The US investment bank is planning to roll out futures and options on ethereum (ETH/USD) as it expands its cryptocurrency offering beyond bitcoin.
Goldman Sachs Group will give its crypto clients an alternative to the already existing bitcoin (BTC/USD) offering including bitcoin trades offered via exchange-traded notes (ETNs) as institutional investors continue to look for exposure to the cryptocurrency space, according to a report, Crypto: A New Asset Class, released by the US investment bank.

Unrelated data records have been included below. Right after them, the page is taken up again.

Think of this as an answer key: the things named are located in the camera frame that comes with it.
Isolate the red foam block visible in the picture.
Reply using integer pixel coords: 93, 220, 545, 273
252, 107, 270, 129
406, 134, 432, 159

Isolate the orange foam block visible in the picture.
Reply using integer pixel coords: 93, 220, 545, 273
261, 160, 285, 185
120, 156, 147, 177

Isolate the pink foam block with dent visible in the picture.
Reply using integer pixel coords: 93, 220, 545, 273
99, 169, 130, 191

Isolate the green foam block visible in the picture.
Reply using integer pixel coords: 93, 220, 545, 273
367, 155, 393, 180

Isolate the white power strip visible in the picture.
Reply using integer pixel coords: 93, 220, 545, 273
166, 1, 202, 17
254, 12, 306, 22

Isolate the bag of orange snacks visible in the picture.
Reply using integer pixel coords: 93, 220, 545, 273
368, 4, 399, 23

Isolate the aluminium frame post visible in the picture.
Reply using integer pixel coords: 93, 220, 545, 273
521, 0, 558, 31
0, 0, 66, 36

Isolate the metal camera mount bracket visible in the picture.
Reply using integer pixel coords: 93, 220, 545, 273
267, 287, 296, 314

More and more entities are becoming comfortable with having some exposure to the crypto space - Matthew McDermott
‘The product offering is broader as people are looking beyond bitcoin at the potential of the underlying blockchain infrastructure to transform the way markets behave,’ said Matthew McDermott (pictured), head of digital assets at the bank. ‘This has sparked interest in other kinds of cryptocurrencies - ether, dot, etc - whose value proposition revolves more around what else can be done on blockchains.’
Goldman is already transacting non-deliverable forwards (NDFs), which are cash settled, and CME futures on bitcoin and ether, ‘the latter on an agency basis for now’. To facilitate client transactions, the bank expects to trade the bitcoin CME future and certain pre-agreed upon bitcoin-linked securities on a principal basis in the near future.
‘From a prime brokerage perspective, we plan to offer clients the ability to go synthetically long/short bitcoin-linked securities and exchange-traded notes [ETNs] in Europe,’ said McDermott. ‘We’re also looking into offering lending structures in and around the crypto space to corporate clients as well as structured notes. And from a wealth management perspective, we are gearing up to offer access to cryptocurrencies, specifically bitcoin, via fund or structured note-like products.’
According to McDermott, Goldman Sachs is seeking to partner with multiple companies that share the bank’s strategic direction and promote adoption for which there are three key constraints
‘The first is mandate limitations,’ he said. ‘For corporates, increased involvement often depends on whether their board feels such involvement makes sense given the nature of the company and its objectives. And some investment funds and asset managers don’t have the authority to invest a portion of their portfolios in crypto.’
The second constraint is the ease of access to the market, the liquidity to meet investor needs, as well as the custody and security aspects of managing these assets; and the third constraint is whether having crypto exposure is the right thing to do and makes sense for investor portfolios, balance sheets etc.
‘As evidenced by the increased inflows, more and more entities are becoming comfortable with having some exposure to the crypto space,’ said McDermott. ‘Institutional adoption will continue. Despite the material price correction, we continue to see a significant amount of interest in this space.’
A recent survey conducted by Goldman Sachs with 850 institutions found that almost one out of 10 are trading cryptocurrencies and that 20% of the organisations are interested in crypto.
The US bank has been trading derivatives linked to the bitcoin’s price since the beginning of 2021 after it relaunched a trading desk earlier this year to let its clients publicly trade bitcoin futures.